Segment Open

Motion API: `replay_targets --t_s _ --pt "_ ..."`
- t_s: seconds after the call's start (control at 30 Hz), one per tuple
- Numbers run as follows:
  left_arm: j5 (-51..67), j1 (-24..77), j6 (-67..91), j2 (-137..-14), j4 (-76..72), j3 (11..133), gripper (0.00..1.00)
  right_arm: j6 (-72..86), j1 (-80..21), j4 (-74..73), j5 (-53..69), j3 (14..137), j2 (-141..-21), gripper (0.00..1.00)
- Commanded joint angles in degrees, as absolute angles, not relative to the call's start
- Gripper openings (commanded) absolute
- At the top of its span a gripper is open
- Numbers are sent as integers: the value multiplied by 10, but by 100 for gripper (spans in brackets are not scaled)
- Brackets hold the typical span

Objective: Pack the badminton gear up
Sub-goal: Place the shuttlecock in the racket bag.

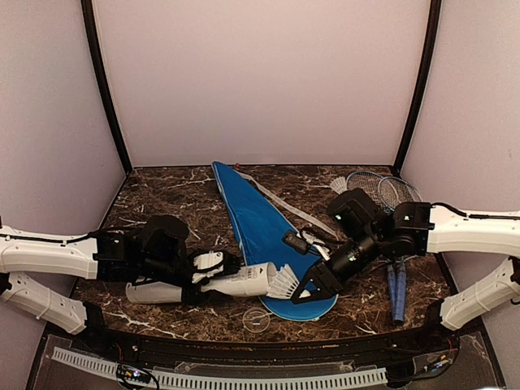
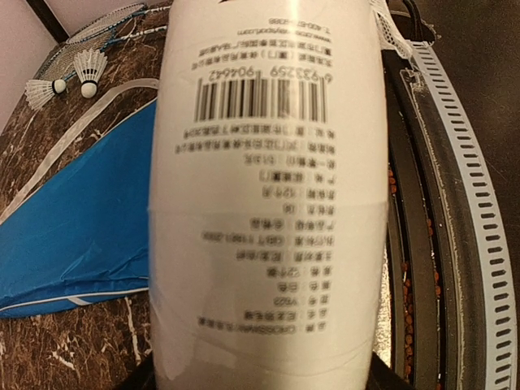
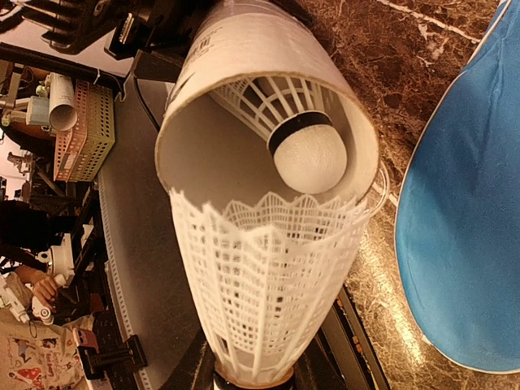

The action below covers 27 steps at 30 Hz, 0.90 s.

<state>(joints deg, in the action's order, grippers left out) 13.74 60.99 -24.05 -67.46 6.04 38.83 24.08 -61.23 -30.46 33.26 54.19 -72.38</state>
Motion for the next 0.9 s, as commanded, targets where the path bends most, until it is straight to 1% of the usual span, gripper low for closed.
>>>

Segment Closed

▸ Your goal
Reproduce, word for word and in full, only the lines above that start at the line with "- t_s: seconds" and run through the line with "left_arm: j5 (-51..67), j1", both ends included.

▸ Result of the task
- t_s: seconds after the call's start (control at 30 Hz), one per tuple
- Numbers run as follows:
  left_arm: j5 (-51..67), j1 (-24..77), j6 (-67..91), j2 (-137..-14), j4 (-76..72), j3 (11..133), gripper (0.00..1.00)

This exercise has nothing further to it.